§ Instructions to follow
Select and copy out every line in the records containing "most".

Entries taken from a collection
____________________

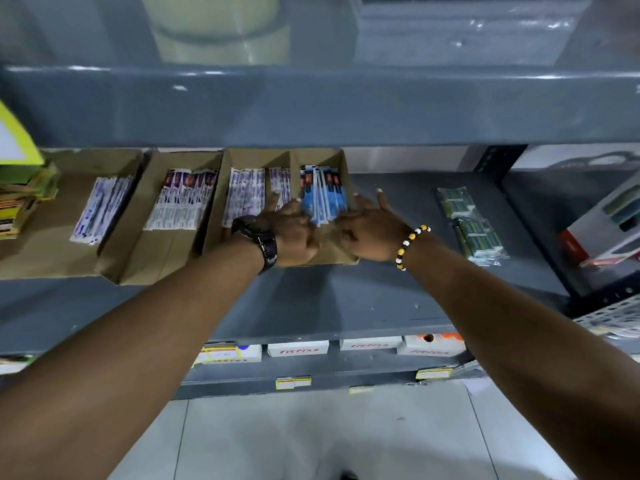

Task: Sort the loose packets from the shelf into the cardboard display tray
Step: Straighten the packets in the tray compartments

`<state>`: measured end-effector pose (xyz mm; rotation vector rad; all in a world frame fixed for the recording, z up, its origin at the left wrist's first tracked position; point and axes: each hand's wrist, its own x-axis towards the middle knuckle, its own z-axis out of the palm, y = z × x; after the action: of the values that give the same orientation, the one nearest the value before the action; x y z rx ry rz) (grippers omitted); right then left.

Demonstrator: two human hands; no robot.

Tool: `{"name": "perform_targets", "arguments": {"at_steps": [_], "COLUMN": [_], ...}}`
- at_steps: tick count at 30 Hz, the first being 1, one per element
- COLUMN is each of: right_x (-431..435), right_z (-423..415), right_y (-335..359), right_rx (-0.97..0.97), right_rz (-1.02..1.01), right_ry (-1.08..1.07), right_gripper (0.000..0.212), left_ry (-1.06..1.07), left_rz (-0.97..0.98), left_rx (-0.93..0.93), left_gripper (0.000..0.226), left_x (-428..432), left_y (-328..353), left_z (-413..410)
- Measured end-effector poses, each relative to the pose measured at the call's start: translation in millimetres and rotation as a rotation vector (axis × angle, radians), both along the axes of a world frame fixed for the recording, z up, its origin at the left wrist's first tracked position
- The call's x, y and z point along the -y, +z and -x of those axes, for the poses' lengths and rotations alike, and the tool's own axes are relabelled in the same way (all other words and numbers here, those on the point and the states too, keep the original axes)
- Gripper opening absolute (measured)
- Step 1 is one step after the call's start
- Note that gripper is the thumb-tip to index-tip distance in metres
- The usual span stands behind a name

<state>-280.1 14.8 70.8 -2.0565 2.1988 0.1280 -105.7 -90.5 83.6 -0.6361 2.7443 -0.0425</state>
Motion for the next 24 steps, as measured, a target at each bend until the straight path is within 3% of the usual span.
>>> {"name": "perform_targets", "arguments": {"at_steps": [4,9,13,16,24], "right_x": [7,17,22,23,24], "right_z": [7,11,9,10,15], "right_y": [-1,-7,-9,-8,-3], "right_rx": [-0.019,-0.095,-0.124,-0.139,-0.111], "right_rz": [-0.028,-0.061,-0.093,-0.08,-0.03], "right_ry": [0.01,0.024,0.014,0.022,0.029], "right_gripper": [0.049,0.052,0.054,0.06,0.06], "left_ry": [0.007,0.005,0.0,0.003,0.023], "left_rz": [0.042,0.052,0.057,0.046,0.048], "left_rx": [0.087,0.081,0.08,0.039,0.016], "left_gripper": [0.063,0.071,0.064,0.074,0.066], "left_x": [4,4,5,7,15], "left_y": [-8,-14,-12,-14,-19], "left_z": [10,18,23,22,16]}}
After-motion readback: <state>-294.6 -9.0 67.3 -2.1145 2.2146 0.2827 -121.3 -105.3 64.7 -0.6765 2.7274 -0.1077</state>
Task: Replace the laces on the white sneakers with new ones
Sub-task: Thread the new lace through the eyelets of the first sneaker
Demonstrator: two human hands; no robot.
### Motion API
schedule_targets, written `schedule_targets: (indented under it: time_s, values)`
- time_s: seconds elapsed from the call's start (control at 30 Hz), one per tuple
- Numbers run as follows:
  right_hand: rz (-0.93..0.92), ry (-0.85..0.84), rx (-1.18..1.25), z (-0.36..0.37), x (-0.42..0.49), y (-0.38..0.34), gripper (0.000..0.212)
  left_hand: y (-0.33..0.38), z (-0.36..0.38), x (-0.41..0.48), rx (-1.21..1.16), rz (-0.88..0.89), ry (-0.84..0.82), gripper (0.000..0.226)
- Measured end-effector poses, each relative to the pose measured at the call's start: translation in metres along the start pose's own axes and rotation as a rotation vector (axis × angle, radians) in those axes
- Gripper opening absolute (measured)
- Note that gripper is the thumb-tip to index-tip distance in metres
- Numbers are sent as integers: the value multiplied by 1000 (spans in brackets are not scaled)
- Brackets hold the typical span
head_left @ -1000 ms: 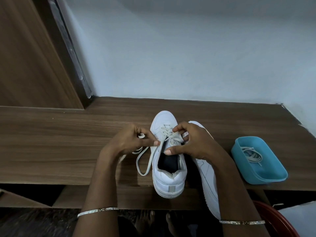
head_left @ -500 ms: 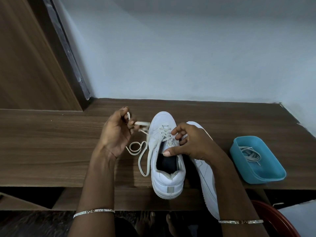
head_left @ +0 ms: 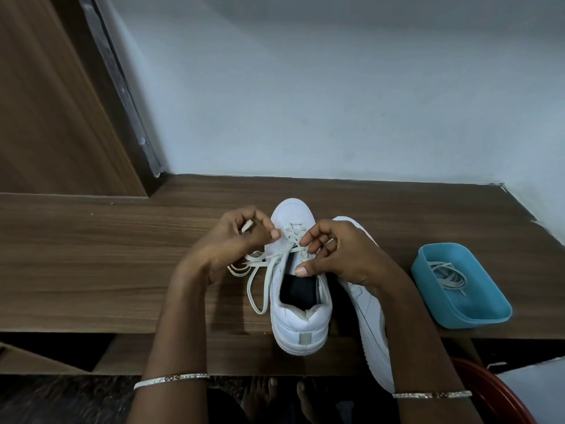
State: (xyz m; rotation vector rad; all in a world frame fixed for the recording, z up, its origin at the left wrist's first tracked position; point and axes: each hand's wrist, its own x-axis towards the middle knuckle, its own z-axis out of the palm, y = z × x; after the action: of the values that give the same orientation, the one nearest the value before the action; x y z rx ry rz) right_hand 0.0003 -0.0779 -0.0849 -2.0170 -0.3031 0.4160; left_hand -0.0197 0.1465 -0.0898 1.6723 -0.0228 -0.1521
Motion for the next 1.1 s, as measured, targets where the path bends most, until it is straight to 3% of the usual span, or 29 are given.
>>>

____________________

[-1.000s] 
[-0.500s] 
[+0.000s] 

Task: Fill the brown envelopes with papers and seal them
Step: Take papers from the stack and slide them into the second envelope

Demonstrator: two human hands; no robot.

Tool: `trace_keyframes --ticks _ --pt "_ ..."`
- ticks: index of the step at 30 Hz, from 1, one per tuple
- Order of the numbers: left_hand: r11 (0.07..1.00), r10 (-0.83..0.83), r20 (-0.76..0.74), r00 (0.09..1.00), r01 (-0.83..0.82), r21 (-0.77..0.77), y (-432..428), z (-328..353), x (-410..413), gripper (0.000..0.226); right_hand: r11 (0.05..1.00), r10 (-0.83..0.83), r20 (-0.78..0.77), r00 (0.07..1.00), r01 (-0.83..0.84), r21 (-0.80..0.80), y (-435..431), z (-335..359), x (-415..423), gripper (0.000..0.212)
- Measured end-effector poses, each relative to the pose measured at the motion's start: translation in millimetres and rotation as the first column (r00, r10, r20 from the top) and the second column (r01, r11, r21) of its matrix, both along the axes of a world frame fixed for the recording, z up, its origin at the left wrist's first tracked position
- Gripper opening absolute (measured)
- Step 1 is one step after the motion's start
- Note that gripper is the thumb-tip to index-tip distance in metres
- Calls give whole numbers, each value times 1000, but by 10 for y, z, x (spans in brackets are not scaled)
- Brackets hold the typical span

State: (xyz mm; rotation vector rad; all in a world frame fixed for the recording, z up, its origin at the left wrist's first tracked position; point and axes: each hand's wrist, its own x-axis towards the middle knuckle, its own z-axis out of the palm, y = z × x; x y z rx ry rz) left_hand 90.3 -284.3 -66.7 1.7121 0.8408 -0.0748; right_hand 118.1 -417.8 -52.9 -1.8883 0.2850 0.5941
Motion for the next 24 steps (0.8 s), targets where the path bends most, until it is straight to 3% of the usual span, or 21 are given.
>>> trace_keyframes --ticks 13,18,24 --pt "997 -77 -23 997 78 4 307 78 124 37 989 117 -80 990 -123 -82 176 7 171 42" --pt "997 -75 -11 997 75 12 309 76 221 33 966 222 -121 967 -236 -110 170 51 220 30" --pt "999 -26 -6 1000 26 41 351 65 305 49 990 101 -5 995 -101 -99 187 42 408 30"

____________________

§ Response below
Motion for the next 1.1 s, as measured, targets where the path bends most, until it is straight to 3% of the usual span, or 29 are given.
Motion for the next 24 steps (0.8 s), targets where the path bends most, until it is straight to 3% of the usual span, or 21 are given.

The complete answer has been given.